Nancy A Kaiser: The IAN Interview










I was born with an innate love of animals, especially horses. I grew up riding, training, and showing horses in New Jersey. I graduated from Rutgers College of Pharmacy and practiced for several years before marrying my horse vet and leaving pharmacy to manage our equine hospital and breeding farm for 27 years. My abilities in telepathic animal communication and healing emerged while working with one of my husband’s patients. I live in the healing Blue Ridge Mountains of North Carolina surrounded by my family of two Labs and a horse.

I operate “Just Ask” Communications, a practice devoted to healing the human-animal bond through enhanced communication and understanding. I’m an ordained minister in the Universal Brotherhood Movement and work as a spiritual liaison for animals and their human companions. I am committed to bridging the chasm that has developed between species while increasing respect for all our relations. I’m an award-winning author of two books, Letting Go: An Ordinary Woman’s Extraordinary Journey of Healing & Transformation and Tales of an Animal Communicator ~ Master Teachers.

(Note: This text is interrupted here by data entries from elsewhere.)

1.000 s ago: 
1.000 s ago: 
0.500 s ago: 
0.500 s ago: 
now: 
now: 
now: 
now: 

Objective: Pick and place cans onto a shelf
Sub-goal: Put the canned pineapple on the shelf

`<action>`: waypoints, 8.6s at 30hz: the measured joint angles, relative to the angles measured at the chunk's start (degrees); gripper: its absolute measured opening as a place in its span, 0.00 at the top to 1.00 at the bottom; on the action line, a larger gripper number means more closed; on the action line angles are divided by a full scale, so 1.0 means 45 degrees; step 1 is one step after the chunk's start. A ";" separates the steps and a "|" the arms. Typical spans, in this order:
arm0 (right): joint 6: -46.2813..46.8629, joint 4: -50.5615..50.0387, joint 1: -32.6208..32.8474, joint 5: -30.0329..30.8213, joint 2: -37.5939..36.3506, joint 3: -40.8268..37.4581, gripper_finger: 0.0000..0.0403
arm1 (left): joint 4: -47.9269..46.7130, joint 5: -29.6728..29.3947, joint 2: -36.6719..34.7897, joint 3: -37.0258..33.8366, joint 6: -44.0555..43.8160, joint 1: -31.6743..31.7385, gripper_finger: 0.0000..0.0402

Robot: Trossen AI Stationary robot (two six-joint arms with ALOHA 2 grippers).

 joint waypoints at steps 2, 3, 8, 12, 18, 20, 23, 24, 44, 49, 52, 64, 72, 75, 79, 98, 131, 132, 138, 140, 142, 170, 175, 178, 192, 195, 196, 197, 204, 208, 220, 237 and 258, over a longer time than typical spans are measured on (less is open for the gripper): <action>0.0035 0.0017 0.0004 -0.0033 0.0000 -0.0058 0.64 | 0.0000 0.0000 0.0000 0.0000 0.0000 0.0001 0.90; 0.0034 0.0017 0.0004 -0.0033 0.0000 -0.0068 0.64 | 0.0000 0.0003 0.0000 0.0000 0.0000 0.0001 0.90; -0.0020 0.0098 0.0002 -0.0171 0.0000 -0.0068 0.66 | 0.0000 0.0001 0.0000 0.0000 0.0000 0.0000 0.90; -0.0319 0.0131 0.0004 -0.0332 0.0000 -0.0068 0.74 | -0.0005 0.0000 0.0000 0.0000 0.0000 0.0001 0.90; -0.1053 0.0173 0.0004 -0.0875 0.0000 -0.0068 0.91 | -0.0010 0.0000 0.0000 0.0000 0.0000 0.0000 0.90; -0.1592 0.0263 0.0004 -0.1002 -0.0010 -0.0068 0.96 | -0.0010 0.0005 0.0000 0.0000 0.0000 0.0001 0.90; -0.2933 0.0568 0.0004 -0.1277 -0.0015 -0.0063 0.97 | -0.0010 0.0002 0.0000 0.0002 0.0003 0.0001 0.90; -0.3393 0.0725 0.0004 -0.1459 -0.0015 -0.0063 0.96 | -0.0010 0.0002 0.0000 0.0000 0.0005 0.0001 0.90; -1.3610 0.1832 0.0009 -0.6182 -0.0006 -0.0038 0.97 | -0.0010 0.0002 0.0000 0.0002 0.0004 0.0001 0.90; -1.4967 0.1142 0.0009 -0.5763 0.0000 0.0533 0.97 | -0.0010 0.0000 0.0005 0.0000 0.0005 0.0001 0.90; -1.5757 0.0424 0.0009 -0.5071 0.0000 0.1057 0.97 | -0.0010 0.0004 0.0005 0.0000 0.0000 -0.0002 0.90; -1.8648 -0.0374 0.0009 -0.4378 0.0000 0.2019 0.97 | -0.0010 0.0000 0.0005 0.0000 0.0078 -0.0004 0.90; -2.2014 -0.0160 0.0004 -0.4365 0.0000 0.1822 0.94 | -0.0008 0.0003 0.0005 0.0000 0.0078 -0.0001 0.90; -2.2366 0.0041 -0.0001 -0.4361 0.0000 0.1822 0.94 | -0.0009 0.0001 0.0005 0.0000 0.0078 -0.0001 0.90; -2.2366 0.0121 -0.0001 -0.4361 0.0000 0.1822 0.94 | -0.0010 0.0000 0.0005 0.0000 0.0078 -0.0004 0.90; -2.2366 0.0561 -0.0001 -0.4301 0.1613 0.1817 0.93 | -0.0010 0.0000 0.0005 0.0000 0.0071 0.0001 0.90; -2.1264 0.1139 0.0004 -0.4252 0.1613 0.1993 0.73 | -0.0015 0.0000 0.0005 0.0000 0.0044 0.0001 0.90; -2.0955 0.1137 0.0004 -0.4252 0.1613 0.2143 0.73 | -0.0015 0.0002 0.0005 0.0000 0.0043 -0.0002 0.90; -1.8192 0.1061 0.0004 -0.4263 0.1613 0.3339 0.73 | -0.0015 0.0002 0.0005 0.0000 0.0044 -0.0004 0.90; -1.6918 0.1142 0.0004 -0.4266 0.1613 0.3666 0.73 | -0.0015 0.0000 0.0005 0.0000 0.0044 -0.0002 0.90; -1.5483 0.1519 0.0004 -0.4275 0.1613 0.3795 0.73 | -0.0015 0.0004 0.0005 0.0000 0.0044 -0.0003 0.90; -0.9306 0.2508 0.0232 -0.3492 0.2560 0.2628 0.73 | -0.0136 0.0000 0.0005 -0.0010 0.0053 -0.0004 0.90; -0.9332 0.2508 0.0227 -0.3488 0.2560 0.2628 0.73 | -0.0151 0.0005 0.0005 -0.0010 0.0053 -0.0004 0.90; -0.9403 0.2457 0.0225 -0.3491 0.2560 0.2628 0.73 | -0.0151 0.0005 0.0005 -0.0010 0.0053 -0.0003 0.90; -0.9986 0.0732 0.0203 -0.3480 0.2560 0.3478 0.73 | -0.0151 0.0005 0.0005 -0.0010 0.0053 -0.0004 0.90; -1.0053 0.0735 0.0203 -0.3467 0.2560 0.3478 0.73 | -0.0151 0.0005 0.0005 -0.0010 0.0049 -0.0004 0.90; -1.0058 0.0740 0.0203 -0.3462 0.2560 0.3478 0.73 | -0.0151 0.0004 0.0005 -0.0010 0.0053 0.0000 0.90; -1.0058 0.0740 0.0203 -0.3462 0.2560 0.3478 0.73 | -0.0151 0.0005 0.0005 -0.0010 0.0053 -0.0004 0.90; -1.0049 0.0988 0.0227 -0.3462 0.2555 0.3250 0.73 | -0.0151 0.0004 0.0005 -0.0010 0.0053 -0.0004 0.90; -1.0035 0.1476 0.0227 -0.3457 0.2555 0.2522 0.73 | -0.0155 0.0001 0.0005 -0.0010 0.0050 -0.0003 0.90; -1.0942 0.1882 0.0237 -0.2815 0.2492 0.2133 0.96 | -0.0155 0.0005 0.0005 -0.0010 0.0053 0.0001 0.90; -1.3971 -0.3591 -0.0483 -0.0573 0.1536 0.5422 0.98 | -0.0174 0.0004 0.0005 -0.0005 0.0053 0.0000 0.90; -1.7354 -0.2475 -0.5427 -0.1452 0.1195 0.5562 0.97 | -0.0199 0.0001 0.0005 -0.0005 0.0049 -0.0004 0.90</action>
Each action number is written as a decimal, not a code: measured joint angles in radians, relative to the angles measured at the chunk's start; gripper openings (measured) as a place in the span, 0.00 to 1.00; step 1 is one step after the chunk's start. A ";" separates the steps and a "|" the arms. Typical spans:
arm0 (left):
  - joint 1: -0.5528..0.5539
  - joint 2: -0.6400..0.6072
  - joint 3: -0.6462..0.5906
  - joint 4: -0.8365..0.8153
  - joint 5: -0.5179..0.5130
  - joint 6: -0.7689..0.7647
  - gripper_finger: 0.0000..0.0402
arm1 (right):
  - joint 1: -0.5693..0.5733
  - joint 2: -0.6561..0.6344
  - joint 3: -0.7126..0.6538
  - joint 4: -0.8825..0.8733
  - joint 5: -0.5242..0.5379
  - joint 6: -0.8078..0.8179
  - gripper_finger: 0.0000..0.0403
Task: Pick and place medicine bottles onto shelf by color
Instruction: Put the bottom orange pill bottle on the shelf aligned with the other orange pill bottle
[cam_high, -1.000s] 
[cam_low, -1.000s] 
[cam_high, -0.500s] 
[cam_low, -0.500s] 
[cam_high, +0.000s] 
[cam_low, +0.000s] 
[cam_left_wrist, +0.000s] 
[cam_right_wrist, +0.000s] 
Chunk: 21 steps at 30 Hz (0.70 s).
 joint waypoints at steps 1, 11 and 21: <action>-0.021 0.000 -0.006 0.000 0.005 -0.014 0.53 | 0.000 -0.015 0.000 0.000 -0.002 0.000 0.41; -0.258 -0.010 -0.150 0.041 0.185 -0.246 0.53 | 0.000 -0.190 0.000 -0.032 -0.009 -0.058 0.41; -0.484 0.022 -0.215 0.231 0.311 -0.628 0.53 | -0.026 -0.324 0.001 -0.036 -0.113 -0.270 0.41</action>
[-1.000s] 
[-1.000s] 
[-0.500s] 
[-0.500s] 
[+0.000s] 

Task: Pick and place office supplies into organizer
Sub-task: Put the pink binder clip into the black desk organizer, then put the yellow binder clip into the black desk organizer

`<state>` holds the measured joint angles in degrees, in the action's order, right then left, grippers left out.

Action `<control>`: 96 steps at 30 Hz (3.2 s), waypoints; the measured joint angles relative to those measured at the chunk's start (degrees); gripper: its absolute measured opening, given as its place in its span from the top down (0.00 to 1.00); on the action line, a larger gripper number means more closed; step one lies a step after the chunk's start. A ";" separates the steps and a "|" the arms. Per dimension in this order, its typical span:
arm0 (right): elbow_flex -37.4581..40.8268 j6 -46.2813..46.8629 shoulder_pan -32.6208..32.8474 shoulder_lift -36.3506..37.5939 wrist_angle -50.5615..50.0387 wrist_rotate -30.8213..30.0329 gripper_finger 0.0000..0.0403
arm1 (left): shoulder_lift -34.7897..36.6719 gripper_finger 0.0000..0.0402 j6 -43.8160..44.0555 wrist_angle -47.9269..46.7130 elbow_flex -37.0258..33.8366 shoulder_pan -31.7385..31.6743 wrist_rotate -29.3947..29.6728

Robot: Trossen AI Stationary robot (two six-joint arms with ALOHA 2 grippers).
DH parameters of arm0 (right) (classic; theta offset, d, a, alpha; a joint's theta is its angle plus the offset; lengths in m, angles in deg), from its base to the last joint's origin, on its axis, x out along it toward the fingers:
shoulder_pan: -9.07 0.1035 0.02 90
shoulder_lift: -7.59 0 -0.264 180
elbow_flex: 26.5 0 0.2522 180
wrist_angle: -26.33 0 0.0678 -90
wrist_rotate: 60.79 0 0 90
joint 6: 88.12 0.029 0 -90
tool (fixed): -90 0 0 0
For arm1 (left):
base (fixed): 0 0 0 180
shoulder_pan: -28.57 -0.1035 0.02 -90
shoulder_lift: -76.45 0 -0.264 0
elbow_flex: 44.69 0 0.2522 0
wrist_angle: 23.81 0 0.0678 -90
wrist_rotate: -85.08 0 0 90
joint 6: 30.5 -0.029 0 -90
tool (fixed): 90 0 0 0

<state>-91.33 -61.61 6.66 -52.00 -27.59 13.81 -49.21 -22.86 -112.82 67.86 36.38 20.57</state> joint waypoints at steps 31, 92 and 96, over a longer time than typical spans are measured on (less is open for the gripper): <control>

IAN. Please tell us about your latest book.
NK. Tales of an Animal Communicator ~ Master Teachers chronicles the tales of the remarkable animals that taught me that I was destined to be an animal communicator and healer. These amazing stories begin after my marriage in 1977. Tales opens with the story of the Quarter Horse filly foal, Because Of Love, who was born with curvature of the spine. Eventually, Love taught me that I was meant to be an animal communicator and changed my life forever.
After committing to my new path, astonishing animals and events began entering my life. The remainder of the book shares the lives and lessons of my personal animals that helped hone my skills in telepathic communication and spiritual healing. From my life on Fair Chance Farm, through my move to the mountains of North Carolina, and subsequent divorce, the lessons and unconditional love of these extraordinary animals will simply astound you. I guarantee you will never look at your own animals the same way again!
I’ve also created a companion CD or MP3 download to Tales of an Animal Communicator ~ Master Teachers that is available for purchase on my Website. Gifts From the Universe contains two releasing exercises that form the final chapter of the book and are designed as guided meditations to aid with the tumultuous energies of CHANGE that we’re all experiencing at this time on our planet.
A portion of the proceeds from the sales of Tales will be donated to my local Humane Society, Noah’s Wish, and The Wild Horse Sanctuary in Shingletown, California.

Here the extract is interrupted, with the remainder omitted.